Operating sleeve means 60 engages valve closure means 80 to shift valve closure means 80 between its first and second positions. A pair of operating arms 150 are preferably secured within recess 68 of operating sleeve means 60. Each arm 150 projects through and sides within one of opening 76 of support ring 87. Inner surfaces 97 and 98 of openings 76 act as guides for operating arms 150.

Operating arms 150 are formed from a segment of a cylinder and have a curved exterior 151. Interior 152 of each operating arm 150 is a flat surface with window 153 cut therethrough. Window 153 is sized to allow pivot arm 92 to fit therein and for operating arm 150 to slide around the exterior of pivot arm 92. The width of flat surfaces 95 and 96 is slightly larger than the width of its respective operating arm 150 so that each operating arm 150 is slidable along the exterior of each support ring 83 and 87. Flange 154 projects inwardly from surface 152 and fits within recess 68.

Each operating arm 150 has a rotating pin 155 which projects inwardly from surface 152. Ball member 81 has recesses 156 formed in its exterior offset from the engagement with pivot pins 93. Recess 156 is sized to receive its respective rotating pin 155 whereby longitudinal movement of operating sleeve means 60 and attached operating arms 150 will rotate ball member 81 about pivot pins 93. Rotating ball member 81 ninety degrees shifts valve closure means 80 between its first and second positions.
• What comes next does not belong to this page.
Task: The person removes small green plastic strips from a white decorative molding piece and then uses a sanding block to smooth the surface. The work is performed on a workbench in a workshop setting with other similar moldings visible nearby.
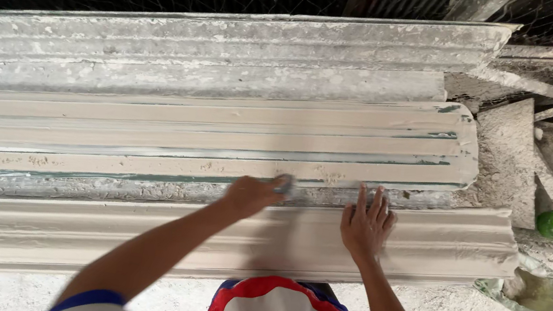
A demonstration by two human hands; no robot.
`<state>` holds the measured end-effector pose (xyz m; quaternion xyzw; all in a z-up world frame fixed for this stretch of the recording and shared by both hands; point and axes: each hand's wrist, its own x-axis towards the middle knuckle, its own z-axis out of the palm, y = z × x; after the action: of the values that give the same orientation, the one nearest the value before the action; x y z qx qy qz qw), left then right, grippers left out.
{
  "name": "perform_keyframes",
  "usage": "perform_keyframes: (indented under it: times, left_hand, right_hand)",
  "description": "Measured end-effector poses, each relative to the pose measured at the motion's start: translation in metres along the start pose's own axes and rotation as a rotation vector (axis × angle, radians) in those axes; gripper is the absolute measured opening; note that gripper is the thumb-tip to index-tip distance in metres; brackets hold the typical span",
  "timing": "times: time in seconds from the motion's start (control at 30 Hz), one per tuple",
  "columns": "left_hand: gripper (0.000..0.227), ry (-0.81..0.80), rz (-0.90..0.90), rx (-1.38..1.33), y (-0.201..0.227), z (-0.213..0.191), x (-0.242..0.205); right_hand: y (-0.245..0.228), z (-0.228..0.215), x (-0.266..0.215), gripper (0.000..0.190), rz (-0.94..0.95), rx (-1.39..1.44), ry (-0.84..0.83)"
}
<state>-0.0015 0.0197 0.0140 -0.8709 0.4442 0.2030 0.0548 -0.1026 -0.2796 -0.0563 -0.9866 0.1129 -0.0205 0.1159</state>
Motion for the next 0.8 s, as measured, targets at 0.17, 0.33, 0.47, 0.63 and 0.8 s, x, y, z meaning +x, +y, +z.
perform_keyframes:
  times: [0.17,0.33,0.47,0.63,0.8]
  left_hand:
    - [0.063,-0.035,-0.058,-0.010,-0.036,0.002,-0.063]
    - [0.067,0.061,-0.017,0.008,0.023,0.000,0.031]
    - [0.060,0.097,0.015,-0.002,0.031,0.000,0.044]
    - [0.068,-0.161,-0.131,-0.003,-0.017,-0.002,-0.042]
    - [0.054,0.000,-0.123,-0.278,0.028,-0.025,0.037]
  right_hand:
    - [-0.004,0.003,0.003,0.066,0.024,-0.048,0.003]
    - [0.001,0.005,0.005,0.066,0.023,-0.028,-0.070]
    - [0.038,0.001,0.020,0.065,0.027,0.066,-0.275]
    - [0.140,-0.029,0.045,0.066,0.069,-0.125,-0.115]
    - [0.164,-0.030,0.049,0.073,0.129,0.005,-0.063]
Each pivot arm 92 has a recess 159 formed in its exterior intermediate the ends thereof. Each recess 159 is sized to carry detent spring 160. Each detent spring 160 has a boss 161 projecting from its respective recess 159. Detent spring 160 and boss 161 are sized to allow boss 161 to contact the inside of window 153 of operating arm 150. Notch 162 is formed on the inside of each window 153 to correspond to the first position of valve closure means 80. Notch 163 is formed on the inside of each window 153 to correspond to the second position of valve closure means 80. Notches 162 and 163 are sized to receive boss 161. Detent spring 160 by boss 161 engaging notch 162 or notch 163 indicates when valve closure means 80 has completed movement between its first and second positions.

Operating Sequence

Safety valve 50 with valve closure means 80 in its first position is attached to a flow conductor such as drill string 23 by heavy duty threads 56 at each end of housing means 51. The inside diameter of operating sleeve 60 is essentially uniform throughout its length. Also, the outside diameter of operating sleeve 60 is essentially uniform throughout its full length except for bosses 66 and 67. Packing means 70 forms fluid tight seals on exterior portions of operating sleeve means 60 having uniform outside diameters. Therefore, the pressure of fluid within and flowing through longitudinal flow passage 53 is essentially balanced at each end of operating sleeve means 60 and does not tend to move operating sleeve means 60 longitudinally in either direction. Since the outside diameter of housing means 51 is compatible with the outside diameter of drill string 23, valve 50 can remain installed within drill string 23 while being raised, lowered or rotated.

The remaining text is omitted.